Just read this article and it has good pointers for anyone putting passwords on their website.
http://www.codinghorror.com/blog/2007/09/youre-probably-storing-passwords-incorrectly.html
In summary, if we’re storing passwords, we’re probably storing those passwords incorrectly. If it isn’t obvious by now, cryptography is hard, and the odds of us getting it right on our own are basically nil. That’s why we should rely on existing frameworks, and the advice of experts like Thomas.

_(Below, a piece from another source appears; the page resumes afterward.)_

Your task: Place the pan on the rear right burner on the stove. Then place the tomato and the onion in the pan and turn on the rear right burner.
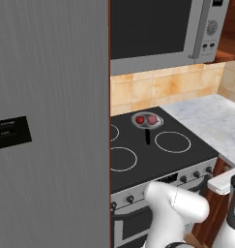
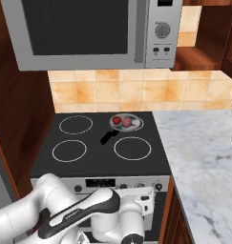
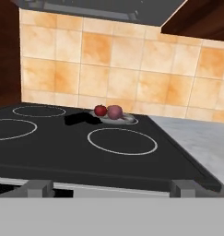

What higher praise is there than that of praise from your sworn enemy?
Let’s recap:
- Do not invent your own “clever” password storage scheme. I know, you’re smart, and you grok this crypto stuff. But through this door lies madness– and abominations like LMHash that have ongoing, worldwide security ramifications we’re still dealing with today. Take advantage of whatever password storage tools your framework provides, as they’re likely to be a heck of a lot better tested and more battle-proven than any crazy scheme you and your team can come up with on your own. Security vulnerabilities, unlike functionality bugs in your application, run deep and silent. They can lay dormant for years.
- Never store passwords as plaintext. This feels like security 101 and is completely obvious in retrospect. But not everyone knows what you know — just ask Reddit. Store the hashes, never the actual passwords. Educate your fellow developers.
- Add a long, unique random salt to each password you store. The point of a salt (or nonce, if you prefer) is to make each password unique and long enough that brute force attacks are a waste of time. So, the user’s password, instead of being stored as the hash of “myspace1”, ends up being stored as the hash of 128 characters of random unicode string + “myspace1”. You’re now completely immune to rainbow table attack.
- Use a cryptographically secure hash. I think Thomas hates MD5 so very much it makes him seem a little crazier than he actually is. But he’s right. MD5 is vulnerable. Why pick anything remotely vulnerable, when you don’t have to? SHA-2 or Bcrypt would be a better choice.